### INPUT DATA

-=-=-

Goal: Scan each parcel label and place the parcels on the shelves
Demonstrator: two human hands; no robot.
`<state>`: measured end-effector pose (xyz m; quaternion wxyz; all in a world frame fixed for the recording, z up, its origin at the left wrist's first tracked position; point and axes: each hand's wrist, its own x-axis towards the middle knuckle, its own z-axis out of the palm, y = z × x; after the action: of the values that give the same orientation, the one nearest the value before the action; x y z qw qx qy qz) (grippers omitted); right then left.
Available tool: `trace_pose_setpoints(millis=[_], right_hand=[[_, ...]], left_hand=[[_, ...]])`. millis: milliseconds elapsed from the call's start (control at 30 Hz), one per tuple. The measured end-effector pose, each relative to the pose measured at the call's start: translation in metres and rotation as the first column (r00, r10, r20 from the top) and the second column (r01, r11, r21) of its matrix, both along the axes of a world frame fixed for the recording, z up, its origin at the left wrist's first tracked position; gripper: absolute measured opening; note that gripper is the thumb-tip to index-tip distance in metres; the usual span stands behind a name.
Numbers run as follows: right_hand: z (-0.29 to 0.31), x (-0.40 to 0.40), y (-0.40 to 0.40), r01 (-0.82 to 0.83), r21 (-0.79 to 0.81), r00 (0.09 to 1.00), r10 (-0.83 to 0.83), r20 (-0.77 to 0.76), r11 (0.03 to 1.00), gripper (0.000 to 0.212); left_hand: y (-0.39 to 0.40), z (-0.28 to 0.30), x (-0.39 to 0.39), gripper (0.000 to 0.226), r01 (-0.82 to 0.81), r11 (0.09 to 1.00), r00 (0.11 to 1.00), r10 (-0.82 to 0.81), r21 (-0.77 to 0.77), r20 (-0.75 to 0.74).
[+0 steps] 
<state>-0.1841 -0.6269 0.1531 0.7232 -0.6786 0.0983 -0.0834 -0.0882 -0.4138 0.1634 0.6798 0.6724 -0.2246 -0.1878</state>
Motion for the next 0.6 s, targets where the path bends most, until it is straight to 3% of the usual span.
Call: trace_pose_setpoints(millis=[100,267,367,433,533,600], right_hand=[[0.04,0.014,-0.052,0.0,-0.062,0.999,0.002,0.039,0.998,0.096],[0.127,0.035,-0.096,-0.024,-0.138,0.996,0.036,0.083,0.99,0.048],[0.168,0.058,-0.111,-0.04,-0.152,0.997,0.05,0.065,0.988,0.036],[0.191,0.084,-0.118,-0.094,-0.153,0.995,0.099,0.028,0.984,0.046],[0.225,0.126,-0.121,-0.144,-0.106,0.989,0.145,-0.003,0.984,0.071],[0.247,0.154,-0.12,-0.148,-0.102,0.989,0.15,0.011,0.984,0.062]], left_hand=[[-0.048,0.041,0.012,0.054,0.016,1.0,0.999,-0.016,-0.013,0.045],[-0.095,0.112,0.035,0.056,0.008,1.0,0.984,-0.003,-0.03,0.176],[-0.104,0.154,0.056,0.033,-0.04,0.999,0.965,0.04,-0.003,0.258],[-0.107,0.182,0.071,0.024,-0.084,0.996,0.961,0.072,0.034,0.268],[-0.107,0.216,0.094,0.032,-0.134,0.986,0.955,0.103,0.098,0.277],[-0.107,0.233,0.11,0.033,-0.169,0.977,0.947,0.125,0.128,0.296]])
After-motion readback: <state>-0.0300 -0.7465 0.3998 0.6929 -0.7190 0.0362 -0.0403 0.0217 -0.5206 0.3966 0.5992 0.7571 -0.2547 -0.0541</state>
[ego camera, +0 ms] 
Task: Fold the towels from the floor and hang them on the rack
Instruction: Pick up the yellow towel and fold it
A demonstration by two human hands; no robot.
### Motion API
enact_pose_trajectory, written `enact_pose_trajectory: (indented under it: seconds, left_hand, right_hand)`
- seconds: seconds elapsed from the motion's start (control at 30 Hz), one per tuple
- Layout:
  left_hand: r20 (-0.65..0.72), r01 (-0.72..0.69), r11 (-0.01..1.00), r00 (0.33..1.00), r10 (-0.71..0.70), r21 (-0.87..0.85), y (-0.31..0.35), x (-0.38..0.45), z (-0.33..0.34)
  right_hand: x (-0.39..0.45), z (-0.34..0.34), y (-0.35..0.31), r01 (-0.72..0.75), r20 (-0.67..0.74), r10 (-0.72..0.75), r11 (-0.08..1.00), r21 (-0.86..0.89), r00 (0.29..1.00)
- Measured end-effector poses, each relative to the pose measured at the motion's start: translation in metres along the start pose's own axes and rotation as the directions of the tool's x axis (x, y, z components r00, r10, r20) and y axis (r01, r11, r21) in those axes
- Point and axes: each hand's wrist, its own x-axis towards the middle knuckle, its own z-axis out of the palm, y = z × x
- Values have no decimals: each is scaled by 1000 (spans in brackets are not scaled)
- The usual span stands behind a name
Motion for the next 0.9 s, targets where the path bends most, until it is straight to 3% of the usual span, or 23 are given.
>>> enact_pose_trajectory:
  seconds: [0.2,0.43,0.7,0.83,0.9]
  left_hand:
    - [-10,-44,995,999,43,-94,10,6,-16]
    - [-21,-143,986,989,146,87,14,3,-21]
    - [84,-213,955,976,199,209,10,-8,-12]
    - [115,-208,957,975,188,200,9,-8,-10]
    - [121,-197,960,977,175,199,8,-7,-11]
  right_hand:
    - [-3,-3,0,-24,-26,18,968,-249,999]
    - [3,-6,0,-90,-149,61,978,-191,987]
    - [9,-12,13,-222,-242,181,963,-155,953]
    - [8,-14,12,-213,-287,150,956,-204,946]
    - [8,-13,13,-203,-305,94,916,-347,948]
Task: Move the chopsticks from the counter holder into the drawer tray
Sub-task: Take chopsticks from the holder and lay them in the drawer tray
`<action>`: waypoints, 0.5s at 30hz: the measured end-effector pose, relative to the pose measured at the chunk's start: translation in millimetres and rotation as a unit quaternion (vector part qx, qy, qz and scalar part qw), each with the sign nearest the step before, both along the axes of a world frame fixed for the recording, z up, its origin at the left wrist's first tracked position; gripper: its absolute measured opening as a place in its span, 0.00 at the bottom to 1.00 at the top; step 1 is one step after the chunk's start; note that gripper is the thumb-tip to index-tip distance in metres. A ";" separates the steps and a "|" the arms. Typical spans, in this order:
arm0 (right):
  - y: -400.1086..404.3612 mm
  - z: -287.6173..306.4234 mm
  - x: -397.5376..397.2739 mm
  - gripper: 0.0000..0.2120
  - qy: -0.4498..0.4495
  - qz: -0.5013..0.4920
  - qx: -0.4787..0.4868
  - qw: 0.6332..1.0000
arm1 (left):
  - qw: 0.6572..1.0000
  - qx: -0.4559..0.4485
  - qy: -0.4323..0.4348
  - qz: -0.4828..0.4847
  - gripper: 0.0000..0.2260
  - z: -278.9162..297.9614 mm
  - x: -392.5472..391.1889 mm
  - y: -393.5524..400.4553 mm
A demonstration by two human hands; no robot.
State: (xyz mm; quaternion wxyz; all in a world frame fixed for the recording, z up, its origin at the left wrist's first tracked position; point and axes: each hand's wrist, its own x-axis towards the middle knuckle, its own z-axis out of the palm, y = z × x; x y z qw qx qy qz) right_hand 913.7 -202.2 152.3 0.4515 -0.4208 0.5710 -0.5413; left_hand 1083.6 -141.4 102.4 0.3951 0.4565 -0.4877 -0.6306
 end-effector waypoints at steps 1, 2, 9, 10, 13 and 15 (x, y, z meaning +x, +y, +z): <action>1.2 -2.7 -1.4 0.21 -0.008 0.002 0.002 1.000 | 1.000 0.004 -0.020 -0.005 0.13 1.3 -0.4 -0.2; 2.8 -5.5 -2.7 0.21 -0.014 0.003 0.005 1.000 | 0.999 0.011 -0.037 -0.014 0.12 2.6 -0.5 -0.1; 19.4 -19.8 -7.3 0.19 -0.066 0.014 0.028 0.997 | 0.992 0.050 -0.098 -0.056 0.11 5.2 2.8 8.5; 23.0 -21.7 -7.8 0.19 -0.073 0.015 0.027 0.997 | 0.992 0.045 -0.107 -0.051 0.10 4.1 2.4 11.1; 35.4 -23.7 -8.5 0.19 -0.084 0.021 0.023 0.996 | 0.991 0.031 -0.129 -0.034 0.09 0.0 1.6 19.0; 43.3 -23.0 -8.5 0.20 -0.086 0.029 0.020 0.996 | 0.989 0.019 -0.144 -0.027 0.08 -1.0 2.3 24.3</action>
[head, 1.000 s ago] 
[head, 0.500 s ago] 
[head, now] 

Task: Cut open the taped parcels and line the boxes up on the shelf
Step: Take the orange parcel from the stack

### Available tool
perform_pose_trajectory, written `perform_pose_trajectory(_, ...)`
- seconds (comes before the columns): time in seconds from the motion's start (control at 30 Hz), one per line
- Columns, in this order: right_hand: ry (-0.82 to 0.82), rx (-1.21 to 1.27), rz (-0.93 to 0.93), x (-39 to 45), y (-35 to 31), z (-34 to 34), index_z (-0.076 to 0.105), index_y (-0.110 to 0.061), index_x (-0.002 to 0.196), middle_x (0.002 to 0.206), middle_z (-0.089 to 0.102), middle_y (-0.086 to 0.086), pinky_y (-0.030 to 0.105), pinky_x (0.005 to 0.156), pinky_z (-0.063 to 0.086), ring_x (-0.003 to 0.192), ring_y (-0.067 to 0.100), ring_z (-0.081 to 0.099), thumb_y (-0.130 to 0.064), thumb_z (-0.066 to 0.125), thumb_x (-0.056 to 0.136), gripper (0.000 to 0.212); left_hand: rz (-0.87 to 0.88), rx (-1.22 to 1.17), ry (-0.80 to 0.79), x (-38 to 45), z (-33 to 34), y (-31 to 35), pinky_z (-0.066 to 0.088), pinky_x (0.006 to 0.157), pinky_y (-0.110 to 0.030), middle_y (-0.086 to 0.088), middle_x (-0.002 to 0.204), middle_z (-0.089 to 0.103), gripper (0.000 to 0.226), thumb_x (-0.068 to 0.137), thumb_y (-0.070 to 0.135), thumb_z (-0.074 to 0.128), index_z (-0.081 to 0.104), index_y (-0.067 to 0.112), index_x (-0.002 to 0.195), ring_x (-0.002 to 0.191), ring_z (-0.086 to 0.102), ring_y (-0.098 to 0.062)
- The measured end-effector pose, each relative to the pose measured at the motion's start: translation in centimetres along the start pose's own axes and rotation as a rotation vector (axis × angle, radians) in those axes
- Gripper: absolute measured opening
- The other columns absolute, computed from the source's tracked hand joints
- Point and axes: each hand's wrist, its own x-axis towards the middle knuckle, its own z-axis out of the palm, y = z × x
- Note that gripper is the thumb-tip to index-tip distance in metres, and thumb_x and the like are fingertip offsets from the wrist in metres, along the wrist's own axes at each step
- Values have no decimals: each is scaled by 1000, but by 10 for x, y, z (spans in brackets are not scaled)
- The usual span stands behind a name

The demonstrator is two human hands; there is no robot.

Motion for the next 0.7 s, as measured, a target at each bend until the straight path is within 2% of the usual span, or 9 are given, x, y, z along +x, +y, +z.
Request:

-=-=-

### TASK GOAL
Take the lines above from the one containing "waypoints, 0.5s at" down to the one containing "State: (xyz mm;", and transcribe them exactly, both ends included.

### OUTPUT
`<action>`: waypoints, 0.5s at 30hz: the measured end-effector pose, relative to the pose measured at the chunk's start: translation in millimetres and rotation as a unit quaternion (vector part qx, qy, qz and scalar part qw), each with the sign nearest the step before, both along the axes of a world frame fixed for the recording, z up, its origin at the left wrist's first tracked position; gripper: its absolute measured opening as a place in its span, 0.00 at the bottom to 1.00 at the top; step 1 is one step after the chunk's start; note that gripper is the thumb-tip to index-tip distance in metres. A ";" separates the steps and a "|" the arms. Typical spans, in this order:
arm0 (right):
  - y: -400.1086..404.3612 mm
  - z: -287.6173..306.4234 mm
  - x: -397.5376..397.2739 mm
  - gripper: 0.0000..0.2120
  - qy: -0.4498..0.4495
  - qz: -0.5013..0.4920
  - qx: -0.4787..0.4868
  - qw: 0.6332..1.0000
arm1 (left):
  - qw: 0.6572..1.0000
  - qx: -0.4559..0.4485
  - qy: -0.4323..0.4348
  - qz: -0.4828..0.4847
  - gripper: 0.0000..0.2260
  - z: -278.9162..297.9614 mm
  - x: -392.5472..391.1889 mm
  - y: -393.5524..400.4553 mm
A demonstration by two human hands; no robot.
State: (xyz mm; quaternion wxyz; all in a world frame fixed for the recording, z up, its origin at the left wrist's first tracked position; point and axes: each hand's wrist, its own x-axis towards the middle knuckle, its own z-axis out of the palm, y = z × x; x y z qw qx qy qz) right_hand 913.7 -202.2 152.3 0.4515 -0.4208 0.5710 -0.5413; left_hand 1083.6 -141.4 102.4 0.3951 0.4565 -0.4877 -0.6306

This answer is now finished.